* **Task brief**:
Pictures stay out of the copy, and everything else in the data below is repeated exactly.

--------------------

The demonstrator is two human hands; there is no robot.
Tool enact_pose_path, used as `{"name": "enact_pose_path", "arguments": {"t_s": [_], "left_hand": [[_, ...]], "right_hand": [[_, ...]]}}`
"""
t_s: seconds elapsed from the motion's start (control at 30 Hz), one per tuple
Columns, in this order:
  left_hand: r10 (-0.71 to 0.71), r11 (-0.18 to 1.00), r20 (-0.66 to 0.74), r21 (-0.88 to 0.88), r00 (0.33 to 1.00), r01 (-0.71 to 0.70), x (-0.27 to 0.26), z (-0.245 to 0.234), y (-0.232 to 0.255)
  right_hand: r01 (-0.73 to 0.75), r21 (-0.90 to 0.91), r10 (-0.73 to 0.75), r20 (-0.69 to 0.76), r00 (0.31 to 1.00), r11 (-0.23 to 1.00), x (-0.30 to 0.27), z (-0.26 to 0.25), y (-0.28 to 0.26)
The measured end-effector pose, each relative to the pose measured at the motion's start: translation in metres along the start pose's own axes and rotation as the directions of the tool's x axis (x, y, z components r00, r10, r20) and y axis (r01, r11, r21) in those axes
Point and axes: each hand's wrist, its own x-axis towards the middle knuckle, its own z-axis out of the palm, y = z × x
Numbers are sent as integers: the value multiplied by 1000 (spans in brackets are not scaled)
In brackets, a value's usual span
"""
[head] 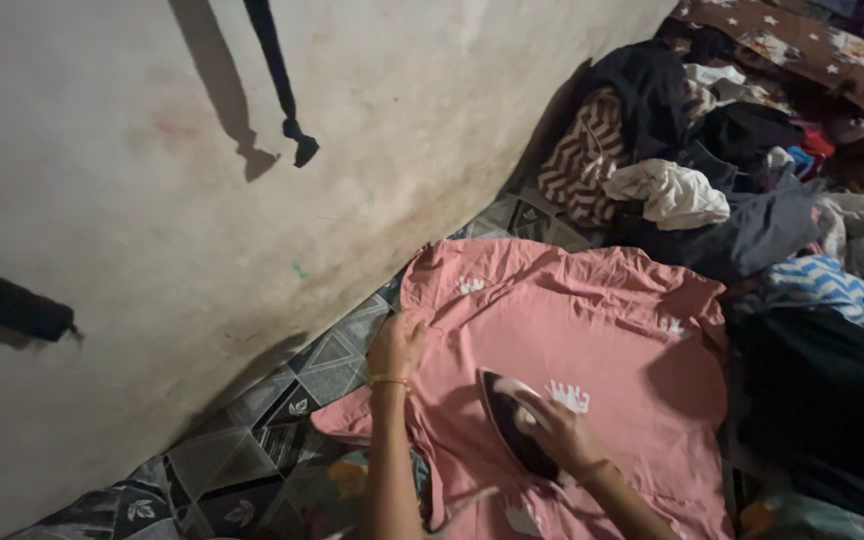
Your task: The person irons a pink shirt laid out on the floor. They smooth the fabric with their hands, then use an electric iron to press the shirt, moving it back and forth across the surface.
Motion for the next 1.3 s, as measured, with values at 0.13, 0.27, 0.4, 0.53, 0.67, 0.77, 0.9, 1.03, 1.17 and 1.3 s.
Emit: {"name": "enact_pose_path", "arguments": {"t_s": [0.13,0.27,0.4,0.53,0.67,0.77,0.9,1.03,1.17,1.3], "left_hand": [[59,998,-65,-29,996,-61,2,0,1],[104,993,-84,59,991,-99,3,5,-7],[82,997,-99,8,992,-82,4,26,-24],[48,999,-113,-14,992,-49,6,32,-40],[11,1000,-59,19,998,-10,-16,37,-27],[75,994,154,70,985,-86,-47,45,10],[-3,895,758,-289,653,340,-140,81,62],[56,885,621,-393,782,249,-196,119,75],[-43,589,341,-750,939,300,-182,132,48],[-226,570,219,-760,949,311,-139,86,-4]], "right_hand": [[29,13,-29,1,1000,999,18,1,-3],[32,42,-30,-33,999,999,92,17,-28],[78,25,-77,-31,997,997,132,32,-38],[71,-21,-68,116,991,997,78,22,-25],[117,80,-124,92,988,990,-16,-12,3],[140,59,-143,43,989,988,-54,-39,14],[-69,-143,87,118,989,987,-79,-63,5],[-226,163,261,-246,934,961,-76,-53,-46],[-53,181,74,-111,991,982,-69,-50,-95],[226,133,-189,-245,951,965,-79,-59,-89]]}}
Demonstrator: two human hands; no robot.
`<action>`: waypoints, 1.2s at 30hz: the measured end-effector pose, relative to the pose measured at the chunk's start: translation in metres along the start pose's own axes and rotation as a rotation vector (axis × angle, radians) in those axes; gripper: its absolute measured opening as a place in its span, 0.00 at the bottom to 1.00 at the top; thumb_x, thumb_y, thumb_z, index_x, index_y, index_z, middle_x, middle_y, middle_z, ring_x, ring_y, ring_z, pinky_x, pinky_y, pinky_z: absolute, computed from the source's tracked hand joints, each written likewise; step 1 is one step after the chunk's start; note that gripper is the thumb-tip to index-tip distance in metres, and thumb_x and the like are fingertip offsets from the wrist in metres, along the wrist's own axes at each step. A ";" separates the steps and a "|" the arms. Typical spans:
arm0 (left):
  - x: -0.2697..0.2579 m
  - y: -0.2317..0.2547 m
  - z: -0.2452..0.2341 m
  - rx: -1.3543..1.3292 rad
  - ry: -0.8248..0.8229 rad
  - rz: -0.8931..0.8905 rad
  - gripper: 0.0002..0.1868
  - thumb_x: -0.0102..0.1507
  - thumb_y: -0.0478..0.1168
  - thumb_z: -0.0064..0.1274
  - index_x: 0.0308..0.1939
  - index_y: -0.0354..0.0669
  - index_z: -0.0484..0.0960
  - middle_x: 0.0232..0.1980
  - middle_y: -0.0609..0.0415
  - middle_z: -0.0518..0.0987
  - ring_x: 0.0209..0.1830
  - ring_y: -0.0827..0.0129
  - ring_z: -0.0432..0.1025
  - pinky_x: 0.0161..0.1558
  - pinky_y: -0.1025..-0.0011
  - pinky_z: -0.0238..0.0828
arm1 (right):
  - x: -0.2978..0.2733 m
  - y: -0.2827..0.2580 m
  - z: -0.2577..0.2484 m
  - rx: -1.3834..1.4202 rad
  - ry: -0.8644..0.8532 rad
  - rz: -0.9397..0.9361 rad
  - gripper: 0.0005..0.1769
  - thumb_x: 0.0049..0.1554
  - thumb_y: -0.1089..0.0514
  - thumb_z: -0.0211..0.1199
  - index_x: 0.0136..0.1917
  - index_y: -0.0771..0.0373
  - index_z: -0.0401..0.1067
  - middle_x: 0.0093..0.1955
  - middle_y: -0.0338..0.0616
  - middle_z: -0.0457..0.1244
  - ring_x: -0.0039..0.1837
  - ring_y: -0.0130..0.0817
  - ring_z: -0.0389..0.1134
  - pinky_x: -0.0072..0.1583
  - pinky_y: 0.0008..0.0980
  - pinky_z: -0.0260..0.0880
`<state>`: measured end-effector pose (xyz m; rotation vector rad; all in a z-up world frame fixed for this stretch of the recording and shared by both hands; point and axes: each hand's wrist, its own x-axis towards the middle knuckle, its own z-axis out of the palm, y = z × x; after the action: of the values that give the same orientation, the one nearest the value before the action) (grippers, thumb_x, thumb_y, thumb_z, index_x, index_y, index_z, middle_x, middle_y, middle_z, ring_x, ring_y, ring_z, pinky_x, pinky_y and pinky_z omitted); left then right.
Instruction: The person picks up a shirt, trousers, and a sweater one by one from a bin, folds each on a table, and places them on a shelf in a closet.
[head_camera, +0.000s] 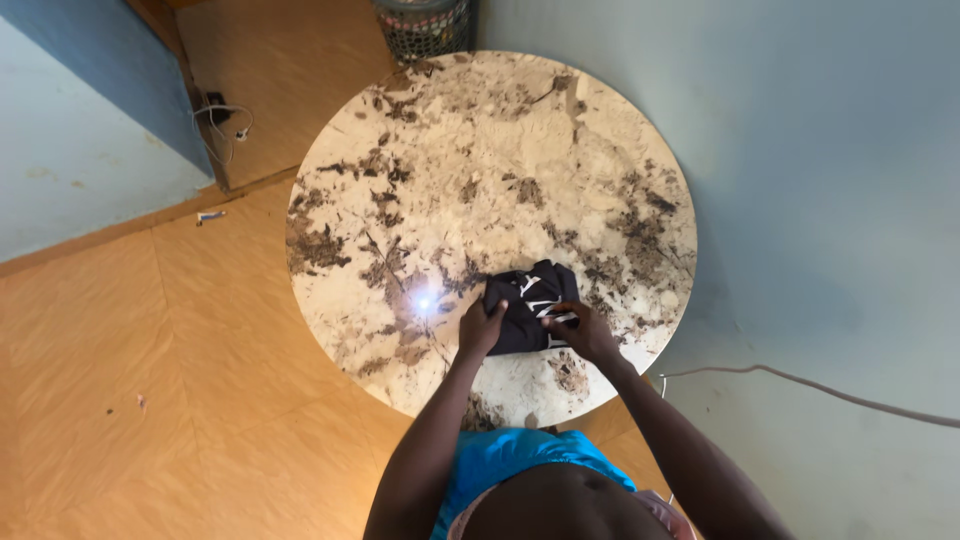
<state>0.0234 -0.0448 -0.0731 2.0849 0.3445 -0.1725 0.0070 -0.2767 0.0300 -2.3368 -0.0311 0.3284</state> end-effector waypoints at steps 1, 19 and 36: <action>-0.002 0.009 -0.002 0.000 -0.001 -0.006 0.30 0.63 0.63 0.55 0.48 0.38 0.83 0.44 0.36 0.84 0.50 0.42 0.78 0.49 0.54 0.75 | 0.001 -0.001 0.002 0.000 -0.005 0.002 0.32 0.51 0.32 0.70 0.58 0.57 0.76 0.46 0.48 0.74 0.49 0.38 0.77 0.50 0.41 0.76; -0.029 0.027 -0.056 0.491 -0.303 0.981 0.36 0.60 0.57 0.65 0.59 0.34 0.72 0.79 0.39 0.58 0.79 0.43 0.51 0.73 0.41 0.43 | 0.010 -0.008 0.001 -0.517 -0.046 -0.266 0.20 0.64 0.49 0.60 0.70 0.43 0.71 0.76 0.39 0.57 0.74 0.41 0.64 0.60 0.44 0.78; 0.016 0.038 -0.034 -0.457 -0.080 0.116 0.23 0.62 0.55 0.59 0.47 0.39 0.82 0.41 0.52 0.84 0.40 0.68 0.79 0.45 0.69 0.75 | 0.017 0.013 -0.045 0.478 -0.152 0.113 0.41 0.56 0.45 0.66 0.75 0.65 0.59 0.61 0.57 0.68 0.61 0.41 0.71 0.64 0.41 0.71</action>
<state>0.0504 -0.0313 -0.0287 1.6356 0.1909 -0.0961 0.0329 -0.3152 0.0469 -1.8401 0.0959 0.5091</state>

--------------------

* **Answer section**:
The demonstrator is two human hands; there is no robot.
Tool enact_pose_path, used as `{"name": "enact_pose_path", "arguments": {"t_s": [_], "left_hand": [[_, ...]], "right_hand": [[_, ...]]}}`
"""
t_s: seconds elapsed from the motion's start (control at 30 Hz), one per tuple
Columns, in this order:
  left_hand: r10 (-0.71 to 0.71), r11 (-0.18 to 1.00), r20 (-0.66 to 0.74), r21 (-0.88 to 0.88), r00 (0.33 to 1.00), r01 (-0.71 to 0.70), x (-0.27 to 0.26), z (-0.245 to 0.234), y (-0.232 to 0.255)
  right_hand: r01 (-0.73 to 0.75), r21 (-0.90 to 0.91), r10 (-0.73 to 0.75), r20 (-0.69 to 0.76), r00 (0.31 to 1.00), r11 (-0.23 to 1.00), x (-0.30 to 0.27), z (-0.26 to 0.25), y (-0.28 to 0.26)
The measured end-effector pose, each relative to the pose measured at the motion's start: translation in metres along the start pose's own axes and rotation as the directions of the tool's x axis (x, y, z components r00, r10, r20) and y axis (r01, r11, r21) in those axes
Point and axes: each hand's wrist, its own x-axis towards the middle knuckle, its own z-axis out of the palm, y = z × x
Numbers are sent as integers: the value multiplied by 1000 (spans in brackets are not scaled)
In brackets, a value's usual span
"""
[head] 
Your task: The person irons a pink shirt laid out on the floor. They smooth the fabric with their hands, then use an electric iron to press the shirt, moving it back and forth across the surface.
Motion for the next 1.3 s, as measured, with values at 0.13, 0.27, 0.4, 0.53, 0.67, 0.77, 0.9, 1.03, 1.17 and 1.3 s.
Emit: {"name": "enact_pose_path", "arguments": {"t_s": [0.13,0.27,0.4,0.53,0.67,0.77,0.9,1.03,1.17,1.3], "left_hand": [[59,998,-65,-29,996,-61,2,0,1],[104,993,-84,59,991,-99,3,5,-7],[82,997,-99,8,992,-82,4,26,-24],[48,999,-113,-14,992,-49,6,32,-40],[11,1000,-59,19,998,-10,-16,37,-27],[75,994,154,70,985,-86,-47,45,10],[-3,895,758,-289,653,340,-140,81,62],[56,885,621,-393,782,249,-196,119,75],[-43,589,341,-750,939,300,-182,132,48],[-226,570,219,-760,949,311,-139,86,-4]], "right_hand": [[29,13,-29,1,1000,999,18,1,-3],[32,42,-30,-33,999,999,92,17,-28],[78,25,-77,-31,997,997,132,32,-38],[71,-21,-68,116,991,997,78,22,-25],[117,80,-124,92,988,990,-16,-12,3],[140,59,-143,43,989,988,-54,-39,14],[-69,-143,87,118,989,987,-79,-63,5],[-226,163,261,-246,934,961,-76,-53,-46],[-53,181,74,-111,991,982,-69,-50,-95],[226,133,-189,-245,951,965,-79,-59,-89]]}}
Demonstrator: two human hands; no robot.
`<action>`: waypoints, 1.2s at 30hz: the measured end-effector pose, relative to the pose measured at the chunk's start: translation in metres along the start pose's own axes and rotation as a rotation vector (axis × angle, radians) in those axes; gripper: its absolute measured opening as a place in its span, 0.00 at the bottom to 1.00 at the top; thumb_x, thumb_y, thumb_z, index_x, index_y, index_z, middle_x, middle_y, middle_z, ring_x, ring_y, ring_z, pinky_x, pinky_y, pinky_z: absolute, computed from the source's tracked hand joints, each written likewise; step 1 is one step after the chunk's start; note that gripper is the thumb-tip to index-tip distance in metres, and thumb_x and the like are fingertip offsets from the wrist in metres, along the wrist's own axes at each step. A ";" separates the steps and a "|" the arms. Typical spans:
arm0 (left):
  - x: -0.2697..0.2579 m
  - y: -0.2317..0.2547 m
  - z: -0.2452..0.2341 m
  - rx: -1.3543..1.3292 rad
  - ry: -0.8248..0.8229 rad
  - rz: -0.8931..0.8905 rad
  - gripper: 0.0002..0.1868
  - thumb_x: -0.0102..0.1507
  - thumb_y: -0.0478..0.1168
  - thumb_z: -0.0064..0.1274
  - index_x: 0.0308..0.1939
  - index_y: -0.0354..0.0669
  - index_z: -0.0484..0.0960
  - middle_x: 0.0232..0.1980
  - middle_y: -0.0609..0.0415
  - middle_z: -0.0518..0.0987
  - ring_x: 0.0209..0.1830
  - ring_y: -0.0827..0.0129
  - ring_z: -0.0432..0.1025
  - pinky_x: 0.0161..0.1558
  - pinky_y: -0.1025..-0.0011
  - pinky_z: -0.0238..0.0828
arm1 (right):
  - x: -0.2978..0.2733 m
  - y: -0.2827..0.2580 m
  - z: -0.2577..0.2484 m
  - rx: -1.3834..1.4202 rad
  - ry: -0.8644..0.8532 rad
  - rz: -0.9397..0.9361 rad
  - gripper: 0.0005..0.1769
  - thumb_x: 0.0049..0.1554
  - thumb_y: -0.1089..0.0514
  - thumb_z: -0.0211..0.1199
  - index_x: 0.0136..0.1917
  - index_y: -0.0771..0.0373
  - index_z: -0.0401..0.1067
  - middle_x: 0.0093..0.1955
  - middle_y: -0.0338..0.0616
  - middle_z: -0.0457..0.1244
  - ring_x: -0.0039..0.1837
  - ring_y: -0.0130..0.0817
  - ring_z: -0.0389..0.1134
  - pinky_x: -0.0072..0.1583
  - pinky_y: 0.0008..0.0980
  - pinky_z: -0.0260..0.0880
`<state>`: measured end-effector pose (xyz m; rotation vector rad; all in a z-up world frame fixed for this stretch of the recording and shared by both hands; point and axes: each hand's wrist, its own x-axis towards the middle knuckle, its own z-axis out of the palm, y = z × x; after the action: of the values that give the same orientation, the one nearest the value before the action) (grippers, thumb_x, thumb_y, thumb_z, index_x, index_y, index_z, middle_x, middle_y, middle_z, ring_x, ring_y, ring_z, pinky_x, pinky_y and pinky_z omitted); left then right.
Instruction: The person picks up a shirt, trousers, and a sweater one by one from a bin, folds each on a table, and places them on a shelf in a closet.
[head_camera, +0.000s] 
<state>0.0234 -0.0448 -0.0731 2.0849 0.3445 -0.1725 0.0070 -0.2767 0.0300 -2.3368 -0.0311 0.3284</state> end-effector waypoints at steps 1, 19 and 36: <action>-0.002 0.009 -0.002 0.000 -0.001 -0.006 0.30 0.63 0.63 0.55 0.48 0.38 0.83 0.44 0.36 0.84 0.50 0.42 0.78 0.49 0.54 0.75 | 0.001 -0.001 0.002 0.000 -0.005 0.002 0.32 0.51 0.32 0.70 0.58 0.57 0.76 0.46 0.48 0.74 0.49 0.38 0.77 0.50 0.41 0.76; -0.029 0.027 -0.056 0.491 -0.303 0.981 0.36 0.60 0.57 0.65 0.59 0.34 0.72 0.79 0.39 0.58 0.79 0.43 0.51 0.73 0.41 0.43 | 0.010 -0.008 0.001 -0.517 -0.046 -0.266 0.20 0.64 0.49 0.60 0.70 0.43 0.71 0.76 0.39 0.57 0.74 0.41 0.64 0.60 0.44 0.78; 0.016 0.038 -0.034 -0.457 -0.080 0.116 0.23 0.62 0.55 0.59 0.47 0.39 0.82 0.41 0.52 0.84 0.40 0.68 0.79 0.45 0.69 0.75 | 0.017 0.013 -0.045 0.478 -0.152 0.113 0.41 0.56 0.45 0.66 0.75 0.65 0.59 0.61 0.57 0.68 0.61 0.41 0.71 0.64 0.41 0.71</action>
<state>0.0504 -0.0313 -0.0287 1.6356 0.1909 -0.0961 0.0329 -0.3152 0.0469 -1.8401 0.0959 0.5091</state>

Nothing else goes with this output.